Originally reviewed for GaySocialites.com.

Manhattan Theatre Club and Donald Margulies have a symbiotic relationship: the Freidman Theatre, MTC’s Broadway stage, played host earlier this spring to a fascinating Margulies premiere, Time Stands Still (which will be returning for a commercial run in the fall), and now a revival of his Collected Stories. Little wonder, in a way: His Sight Unseen was the first play to be an unqualified success in their Broadway theatre in 2004.

Collected Stories follows the relationship between successful New York author Ruth (Linda Lavin) and young student Lisa (Sarah Paulson) to whom she becomes a friend and mentor. The great majority of the play carefully examines the often fraught mentor/mentee relationship. Where Time Stands Still examines people slightly missing connections, Collected Stories spends more time exploring the joys and dangers that come with a deeply connected friendship.
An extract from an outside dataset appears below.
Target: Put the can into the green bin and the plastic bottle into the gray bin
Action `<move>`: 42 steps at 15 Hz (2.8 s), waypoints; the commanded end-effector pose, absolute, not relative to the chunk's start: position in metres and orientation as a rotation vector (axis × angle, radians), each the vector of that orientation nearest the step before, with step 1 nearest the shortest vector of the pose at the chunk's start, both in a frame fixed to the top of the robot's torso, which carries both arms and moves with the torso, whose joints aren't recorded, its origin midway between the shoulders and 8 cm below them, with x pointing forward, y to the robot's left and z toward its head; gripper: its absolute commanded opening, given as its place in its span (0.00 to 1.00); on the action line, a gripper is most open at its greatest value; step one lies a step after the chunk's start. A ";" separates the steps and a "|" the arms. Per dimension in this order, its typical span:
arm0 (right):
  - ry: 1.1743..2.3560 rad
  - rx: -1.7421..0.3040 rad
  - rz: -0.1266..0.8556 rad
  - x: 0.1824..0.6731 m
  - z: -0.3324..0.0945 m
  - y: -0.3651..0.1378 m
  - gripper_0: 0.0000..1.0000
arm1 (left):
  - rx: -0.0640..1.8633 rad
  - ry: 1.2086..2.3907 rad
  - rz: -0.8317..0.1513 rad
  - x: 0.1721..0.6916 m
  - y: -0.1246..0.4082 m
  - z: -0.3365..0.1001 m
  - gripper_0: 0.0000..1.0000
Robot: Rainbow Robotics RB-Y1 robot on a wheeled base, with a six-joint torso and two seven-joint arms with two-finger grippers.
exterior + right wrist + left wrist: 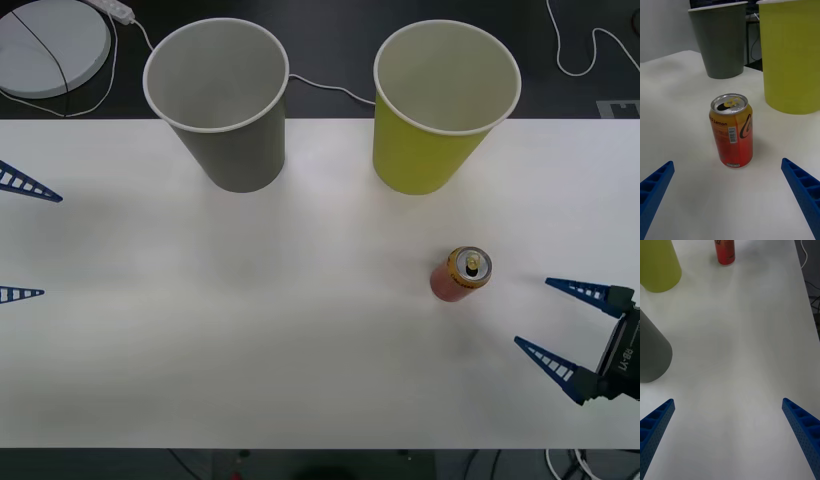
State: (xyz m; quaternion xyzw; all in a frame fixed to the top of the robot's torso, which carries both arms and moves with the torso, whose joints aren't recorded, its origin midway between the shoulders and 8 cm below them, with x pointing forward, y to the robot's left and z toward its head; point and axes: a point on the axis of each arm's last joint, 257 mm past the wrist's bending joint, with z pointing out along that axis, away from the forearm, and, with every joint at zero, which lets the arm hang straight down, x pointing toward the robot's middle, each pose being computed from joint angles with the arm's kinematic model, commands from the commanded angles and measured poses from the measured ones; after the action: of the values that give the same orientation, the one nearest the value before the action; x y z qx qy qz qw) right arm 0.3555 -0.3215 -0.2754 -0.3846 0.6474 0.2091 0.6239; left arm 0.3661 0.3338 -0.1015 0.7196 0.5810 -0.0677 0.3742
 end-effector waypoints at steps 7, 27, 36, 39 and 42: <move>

Towards the end, their relationship deteriorates, and Margulies shifts his focus onto the ethics of appropriating people’s personal stories for the purpose of writing fiction. Was the first two-thirds of the play leading up to this all just set-up? Hardly: Margulies’s gift is filling his relatively simple plots with rich tapestries of people faced with moral and emotional ambiguity, and there’s plenty of that here.

Time Stands Still was filled with subtle and quiet moments. Collected Stories, while still very intimate, is more rambunctious, focusing as it does on the lives of driven and ambitious writers. Lavin, in particular, plays many colors, from gentle disciplinarian to conflicted supporter to wounded animal. If Lisa does in the end betray Ruth, Paulson plays it as though she has thought the act through very precisely. Paulson does wonderful work with what is innately the less interesting role.

This isn’t the best play of the season, or even the best Donald Margulies play of the season. It is, however, decidedly well written, directed (by Lynne Meadow) and acted, a rewarding if not revelatory night in the theatre.